__Directions__.
The data follows. Retype every entry exactly.

[Extracted data Boundary: Start]

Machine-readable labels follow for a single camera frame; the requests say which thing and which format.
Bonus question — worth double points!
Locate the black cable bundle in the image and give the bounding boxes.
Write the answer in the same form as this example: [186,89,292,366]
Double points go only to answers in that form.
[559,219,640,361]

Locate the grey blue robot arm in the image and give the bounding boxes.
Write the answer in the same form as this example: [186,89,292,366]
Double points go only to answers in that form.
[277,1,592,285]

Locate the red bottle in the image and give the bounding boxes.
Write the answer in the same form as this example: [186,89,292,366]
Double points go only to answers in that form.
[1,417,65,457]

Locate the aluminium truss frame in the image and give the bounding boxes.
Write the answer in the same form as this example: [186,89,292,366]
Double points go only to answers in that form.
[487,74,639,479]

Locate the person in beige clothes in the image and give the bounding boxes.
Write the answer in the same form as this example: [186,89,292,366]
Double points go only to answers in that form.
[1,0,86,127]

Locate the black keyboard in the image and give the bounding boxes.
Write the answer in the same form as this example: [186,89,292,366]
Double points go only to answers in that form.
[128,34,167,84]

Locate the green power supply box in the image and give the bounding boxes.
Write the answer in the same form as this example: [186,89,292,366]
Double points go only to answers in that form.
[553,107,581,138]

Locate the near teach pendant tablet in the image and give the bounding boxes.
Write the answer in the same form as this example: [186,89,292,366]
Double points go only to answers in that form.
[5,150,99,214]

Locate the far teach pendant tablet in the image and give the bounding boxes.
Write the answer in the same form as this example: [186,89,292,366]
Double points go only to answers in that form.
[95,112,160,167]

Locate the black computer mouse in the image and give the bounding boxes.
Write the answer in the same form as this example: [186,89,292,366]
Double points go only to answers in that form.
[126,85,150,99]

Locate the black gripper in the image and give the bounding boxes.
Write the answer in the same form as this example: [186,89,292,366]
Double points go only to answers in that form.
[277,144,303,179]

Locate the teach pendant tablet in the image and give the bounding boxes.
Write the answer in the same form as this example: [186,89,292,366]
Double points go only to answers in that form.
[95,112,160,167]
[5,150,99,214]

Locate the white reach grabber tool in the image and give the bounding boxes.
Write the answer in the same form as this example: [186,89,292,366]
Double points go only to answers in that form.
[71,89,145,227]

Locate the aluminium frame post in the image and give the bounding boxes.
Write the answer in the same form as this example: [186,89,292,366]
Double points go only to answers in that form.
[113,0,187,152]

[Extracted data Boundary: End]

__Result of the exercise__.
Machine-readable labels follow for a single camera frame; the requests say which thing and which format.
Bonus question — worth double points!
Locate the black cable bundle in the image and give the bounding boxes.
Write the answer in the same form as this example: [186,89,292,366]
Double points go only to answers in that form.
[559,219,640,361]

Locate the grey blue robot arm in the image and give the bounding boxes.
Write the answer in the same form as this example: [186,89,292,366]
Double points go only to answers in that form.
[277,1,592,285]

Locate the red bottle in the image and give the bounding boxes.
Write the answer in the same form as this example: [186,89,292,366]
Double points go only to answers in that form.
[1,417,65,457]

Locate the aluminium truss frame in the image and give the bounding boxes.
Write the answer in the same form as this example: [186,89,292,366]
Double points go only to answers in that form.
[487,74,639,479]

Locate the person in beige clothes in the image and give the bounding boxes.
Write the answer in the same form as this example: [186,89,292,366]
Double points go only to answers in that form.
[1,0,86,127]

Locate the black keyboard in the image and give the bounding boxes.
Write the answer in the same form as this example: [186,89,292,366]
Double points go only to answers in that form.
[128,34,167,84]

Locate the green power supply box in the image and give the bounding boxes.
Write the answer in the same form as this example: [186,89,292,366]
Double points go only to answers in that form.
[553,107,581,138]

Locate the near teach pendant tablet in the image and give the bounding boxes.
Write the answer in the same form as this example: [186,89,292,366]
Double points go only to answers in that form.
[5,150,99,214]

Locate the far teach pendant tablet in the image and give the bounding boxes.
Write the answer in the same form as this example: [186,89,292,366]
Double points go only to answers in that form.
[95,112,160,167]

Locate the black computer mouse in the image and give the bounding boxes.
Write the answer in the same form as this example: [186,89,292,366]
Double points go only to answers in that form.
[126,85,150,99]

Locate the black gripper in the image and give the bounding boxes.
Write the answer in the same form as this example: [186,89,292,366]
Double points go only to answers in that form.
[277,144,303,179]

Locate the teach pendant tablet in the image and give the bounding boxes.
Write the answer in the same form as this example: [186,89,292,366]
Double points go only to answers in that form.
[95,112,160,167]
[5,150,99,214]

Locate the white reach grabber tool in the image and give the bounding boxes.
Write the answer in the same form as this example: [186,89,292,366]
Double points go only to answers in that form.
[71,89,145,227]

Locate the aluminium frame post in the image and give the bounding boxes.
Write the answer in the same form as this example: [186,89,292,366]
Double points go only to answers in that form.
[113,0,187,152]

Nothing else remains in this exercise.